All I want to do is a fully, seamlessly replacable dummy who tells: do nothing. I am not a master of 1.2 fog version boot process on client side, I need to learn a lot more to have a solution easily. But I still dont think it is abosulte unnatural and impossible. I maybe need to find the correct question for community, you, etc. I am sure this magnificent tool can have a minimal backup dummy for this kinda problem.
(ps. about minimum: I cant afford total backup of server at the moment. Not because of the server, but maily of image sizes. I am not sure, but as I am aware of the working procedures of fog I can add storage node, but not main server for task and boot purposes. Am I wrong?
Some part of the infrastructure is easily modified, but main parts I cannot alter too easily (like network setup, storage allocation, etc.). You know, “you have to make things work, but I dont care how you do it, just make it work” style from management side… And my colleagues got addicted to fog as we got a lot of goods from using your system, we dont want to give up easily.
How about something much more simple as a solution?
Just have two FOG servers.
One will be your primary server and production server. The other will just be blank and always on.
When the primary goes down, quickly change your DHCP option 066 to point to the secondary. Problem solved. Fix your FOG server, then change it back.
You could even configure the secondary with all your images and hosts and such if you wanted… but that’s beyond the scope of this conversation (But don’t ever expect domain joining to work on the secondary).

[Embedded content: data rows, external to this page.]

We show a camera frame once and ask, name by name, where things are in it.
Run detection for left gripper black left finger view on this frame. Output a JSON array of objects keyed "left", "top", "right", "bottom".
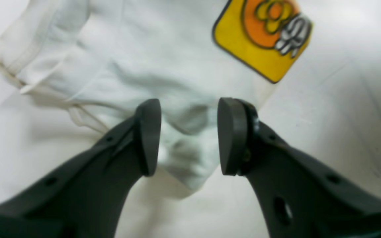
[{"left": 0, "top": 99, "right": 161, "bottom": 238}]

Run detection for white T-shirt with yellow print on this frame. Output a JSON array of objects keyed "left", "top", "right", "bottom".
[{"left": 0, "top": 0, "right": 381, "bottom": 196}]

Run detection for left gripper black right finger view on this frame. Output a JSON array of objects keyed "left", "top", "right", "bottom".
[{"left": 217, "top": 97, "right": 381, "bottom": 238}]

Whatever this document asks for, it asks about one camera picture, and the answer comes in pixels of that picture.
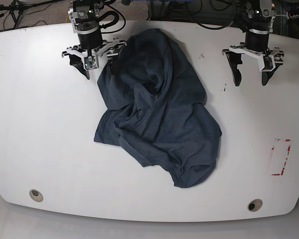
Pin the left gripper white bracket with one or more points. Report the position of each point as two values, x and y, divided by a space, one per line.
255 45

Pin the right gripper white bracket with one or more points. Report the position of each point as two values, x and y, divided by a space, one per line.
92 44

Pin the dark blue T-shirt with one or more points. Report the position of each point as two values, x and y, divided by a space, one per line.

I am aware that some have this issue, others dont, of course. As you pointed out all chain can have a fail. Yes, I know of it. I dont want to be pulletproof, for me it can be ok if I have an option to survive such cases till I can figure out there is a problem and I can have solution. Yes, it can be a solution if all problematice device must be set up to hd first boot (bios upgrade we tested, fail in almost all cases or other issue came up. just for fun ofc). Our main goal with network boot as first boot order is to be able to manage our computer rooms from remote location. Think of it a bit in our way: dozens of labs, with hundreds of computers. Do you really want to go to location to set network boot if new image come for those computers, boot up, image, then switch back all to hd boot? Or, as we plan and operate: Remote wake up for pc’s during off duty times, have them imaged, then power off if no fail log comes. If nothing problematic, it can be scheduled easily. But with “some fail bioses” we have to go and see how many, where, locate, replace/upgrade/etc, or totally disable the feature and back to stone age, all done manually
So, question still there. Is there a solution for a dummy system to work out, bare minimum, to tell pc’s to boot from harddrive? Am I the only one from space to imagine it possible somehow? I hope not.
I am sitting and thinkink even twisted solutions. Like a pxe version (e.g 0.32) where boot image is renamed to new mode (undionly things). That version was less complex, maybe the tftp boot server part should be installed where defaul menu option is only to make it chain to local hd boot. Come on, is it so unnatural thought?
Wayne Workman last edited by Wayne Workman
Not every computer just sits and stares at the wall for 15 minutes when it fails to retrieve the specified boot file.
However, since yours do, this presents a unique (yet minor) problem.
If you set every computer to boot to the network first, you’re always going to have some single points of failure.
It doesn’t matter how many dummy servers you set up that chain to another server… if the first one… or any in the chain fail (longer chain means greater chance of failure) then your computers will sit and stare at the wall for 15 minutes…
In this situation, I’d really recommend setting the primary boot device on these problematic models to the hard drive, and when you need to image, you’d create your imaging task as normal in the FOG web UI, and then just walk over to the computer, shut it down, and then tell it to network boot via the built in boot menu.
You might also want to look into any firmware updates that are available for these problematic models. A simple firmware update might just fix your issue.